Aim of the task.
Leave the images out. Give every line below again, precisely.

--

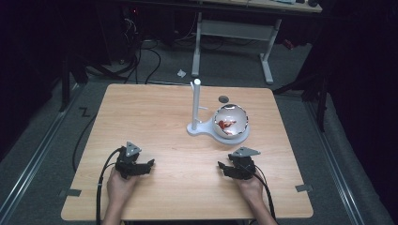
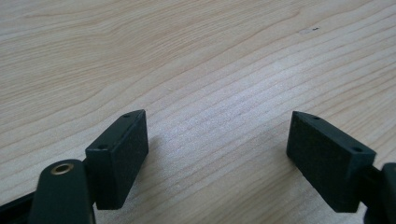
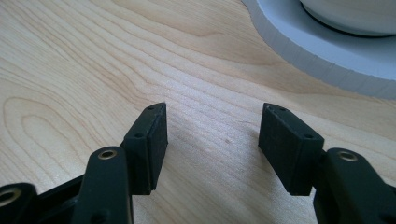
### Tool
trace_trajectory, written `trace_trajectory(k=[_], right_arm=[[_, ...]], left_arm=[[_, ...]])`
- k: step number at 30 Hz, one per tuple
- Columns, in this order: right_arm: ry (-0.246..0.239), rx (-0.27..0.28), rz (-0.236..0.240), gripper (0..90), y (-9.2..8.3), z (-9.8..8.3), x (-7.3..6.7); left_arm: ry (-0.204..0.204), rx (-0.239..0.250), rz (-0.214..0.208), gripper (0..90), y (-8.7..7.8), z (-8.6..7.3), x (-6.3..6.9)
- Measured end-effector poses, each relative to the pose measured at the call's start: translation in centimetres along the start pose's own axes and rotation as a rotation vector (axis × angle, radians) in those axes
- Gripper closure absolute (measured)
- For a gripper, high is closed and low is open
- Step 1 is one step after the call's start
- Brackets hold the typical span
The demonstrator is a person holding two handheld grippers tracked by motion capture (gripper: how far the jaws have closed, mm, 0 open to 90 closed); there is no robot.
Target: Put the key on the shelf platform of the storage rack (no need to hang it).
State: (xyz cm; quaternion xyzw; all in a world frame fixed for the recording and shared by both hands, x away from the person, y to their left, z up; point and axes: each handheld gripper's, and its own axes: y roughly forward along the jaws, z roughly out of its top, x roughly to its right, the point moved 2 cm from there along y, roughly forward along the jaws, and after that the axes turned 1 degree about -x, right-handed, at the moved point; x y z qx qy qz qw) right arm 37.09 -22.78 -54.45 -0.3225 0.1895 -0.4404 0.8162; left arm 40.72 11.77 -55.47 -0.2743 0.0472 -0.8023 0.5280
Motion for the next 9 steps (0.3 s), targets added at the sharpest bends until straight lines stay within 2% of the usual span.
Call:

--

Task response.
### Tool
trace_trajectory, written `trace_trajectory(k=[_], right_arm=[[_, ...]], left_arm=[[_, ...]])`
- k: step number at 30 Hz, one per tuple
- Columns, in this order: right_arm: ry (-0.246..0.239), rx (-0.27..0.28), rz (-0.236..0.240), gripper (0..90), y (-9.2..8.3), z (-9.8..8.3), x (-7.3..6.7); left_arm: ry (-0.204..0.204), rx (-0.239..0.250), rz (-0.214..0.208), gripper (0..90), y (-8.7..7.8), z (-8.6..7.3), x (-6.3..6.9)
- Measured end-effector poses, each relative to the pose measured at the call's start: translation in centimetres along the start pose's own axes and rotation as a rotation vector (axis × angle, radians) in those axes
- Gripper closure absolute (measured)
- For a gripper, high is closed and low is open
- Step 1 is one step after the call's start
- Brackets hold the typical span
The demonstrator is a person holding two handheld grippers tracked by motion capture (gripper: how far the jaws have closed, mm, 0 open to 90 closed); there is no robot.
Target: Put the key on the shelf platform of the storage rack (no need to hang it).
State: (xyz cm; quaternion xyzw; all in a world frame fixed for the recording and shared by both hands, x away from the person, y to their left, z up; point and axes: each handheld gripper's, and its own axes: y roughly forward along the jaws, z roughly out of its top, x roughly to its right, the point moved 2 cm from there along y, roughly forward along the jaws, and after that the axes turned 1 degree about -x, right-handed, at the moved point; x y z qx qy qz qw) right arm 37.09 -22.78 -54.45 -0.3225 0.1895 -0.4404 0.8162; left arm 40.72 11.77 -55.47 -0.2743 0.0472 -0.8023 0.5280
Motion for the next 9 steps (0.3 s), targets added at the sharpest bends until straight lines stay within 2% of the usual span.
Call:

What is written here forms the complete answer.